26 de fevereiro de 2010

Repastos de Vera Cruz

Ele ganha claramente, mas eu não fico assim tão atrás.

Na terça-feira, por exemplo, o jantar saiu-me bem. Muito bem. Foi uma bela estreia da frigideira gigante da loja do Gato Preto (PUB).

Com três valentes peitaças de frango a olhar-me de esguelha através do celofane da embalagem, arregacei as mangas, pus o bonito avental que temos ali e, ignorando quaisquer preces, pedidos, rogos, súplicas, cortei-os aos bocadinhos.

Abri o frigorífico e o armário das mercearias e tirei tudo o que me pareceu interessante. Assim, só com este critério. Se calhar por isso é que acabei por não usar os sacos para fazer gelo e o chá de camomila.

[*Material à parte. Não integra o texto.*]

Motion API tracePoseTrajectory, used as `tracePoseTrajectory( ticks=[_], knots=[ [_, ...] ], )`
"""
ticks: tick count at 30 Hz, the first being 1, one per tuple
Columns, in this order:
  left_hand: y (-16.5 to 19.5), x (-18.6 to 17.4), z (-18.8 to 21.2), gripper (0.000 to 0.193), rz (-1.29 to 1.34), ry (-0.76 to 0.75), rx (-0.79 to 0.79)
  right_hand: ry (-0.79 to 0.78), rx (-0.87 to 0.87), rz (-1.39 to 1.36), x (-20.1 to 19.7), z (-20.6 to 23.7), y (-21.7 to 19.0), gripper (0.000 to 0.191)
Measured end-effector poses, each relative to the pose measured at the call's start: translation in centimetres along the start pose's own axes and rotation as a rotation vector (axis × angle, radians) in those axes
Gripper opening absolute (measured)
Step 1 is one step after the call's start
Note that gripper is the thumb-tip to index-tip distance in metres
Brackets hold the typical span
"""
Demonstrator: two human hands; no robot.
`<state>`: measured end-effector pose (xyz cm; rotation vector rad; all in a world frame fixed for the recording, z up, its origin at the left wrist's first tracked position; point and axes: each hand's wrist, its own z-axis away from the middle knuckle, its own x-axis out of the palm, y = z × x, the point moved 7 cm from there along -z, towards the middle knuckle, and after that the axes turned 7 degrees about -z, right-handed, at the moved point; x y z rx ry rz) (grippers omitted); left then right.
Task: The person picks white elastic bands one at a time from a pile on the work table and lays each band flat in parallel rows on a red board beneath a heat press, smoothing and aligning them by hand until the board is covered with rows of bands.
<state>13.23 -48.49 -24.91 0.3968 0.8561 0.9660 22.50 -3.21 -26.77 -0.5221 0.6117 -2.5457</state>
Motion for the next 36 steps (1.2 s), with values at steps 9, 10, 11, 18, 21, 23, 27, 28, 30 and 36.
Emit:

Resultado: refogado com tomate fresco, cenoura ralada, feijão verde (há uns dias ele lembrou-se dos saudosos serões passados em família a descascar ervilhas ou a cortar feijão verde e a ver o Festival da Canção. Hoje em dia já ninguém descasca ervilhas em família. E também já ninguém vê o Festival da Canção). Perdi-me. Ah, refogado cheiroso, tomate fresco, feijão verde, fiambre aos cubinhos (eram mais paralelepípedos), cogumelos inteiros, cenoura ralada… Acho que foi isto.

Tudo regado com o inefável Casal da Eira (PUB institucional), sarapintado de sal, pimenta de cinco bagas, alho picadíssimo e um niquinho de piripiri, e aconchegado por duas ou três folhinhas de louro.

M-A-R-A-V-I-L-H-A

Como me armei em gabarolas, e até quis vir aqui registar a proeza (mesmo depois de ter escrito um primeiro texto sobre isto e de o ter apagado sem querer do computador), ontem fiz uma sopa de feijão verde que ficou uma merda. Está bem que foi para aí a quinta vez que fiz sopa (na vida), mas esperava mais. E isto para mim é complicado. Quase insultuoso. Mexe comigo, pronto.

A minha avó faz sopas sublimes, a minha mãe faz sopas excelsas, a minha irmã faz sopas grandiosas e eu contava que fosse um talento hereditário, que me estivesse cravado nos genes, e que um dia, quando eu menos esperasse – mesmo que estivesse a fazer um bacalhau à Zé do Pipo –, o meu dom natural para a sopa revelar-se-ia. E nesse dia, então, faria uma juliana sem precedentes. Um bocado como os superpoderes. Mas não.

I-N-S-O-S-S-A

23 de fevereiro de 2010

Maggie

O tapete fica-lhe tão bem


Raptámo-la no dia 12 de Fevereiro, pela calada da noite, daquela que era a sua casa há nove anos. Cesto com ela, apesar de alguma resistência, e ala que se faz tarde. Miou que se fartou pelo caminho e fez variadas e desesperadas tentativas de esgaravatar a portinhola de verga. Fora isso, ninguém diria que transportávamos uma gata no banco de trás do nosso utilitário.

Quando chegámos andou rasteirinha pela casa, a explorar todos os cantos e recantos do nosso T2 (+1 bocadinho). Este processo durou uma morosa meia hora, até se aperceber de que aqui também há um aquecedor, no qual pode continuar a dedicar-se à queima do bigode. Será que há mais gatos que coloquem o focinho entre as resistências dos aquecedores? Nunca vi.

Semana e meia depois, não há dúvidas. A adaptação... Mas qual adaptação?! Meia hora, meu deus... Meia horinha e já era dona do tapete da sala e do aquecedor. 

É bom tê-la aqui por casa. A ela e à sua fixação pelo sofá. Doze anos de vida depois, ainda não desistiu e interpreta todo e qualquer movimento nosso como um convite para saltar.

Manias à parte, é uma grande companhia!

Nunca se sabe

Mudámo-nos há mais ou menos um mês. E eu ando desde então a adiar este momento. Quero gravar este tempo para o caso de vir a precisar de me lembrar dele. Nunca se sabe.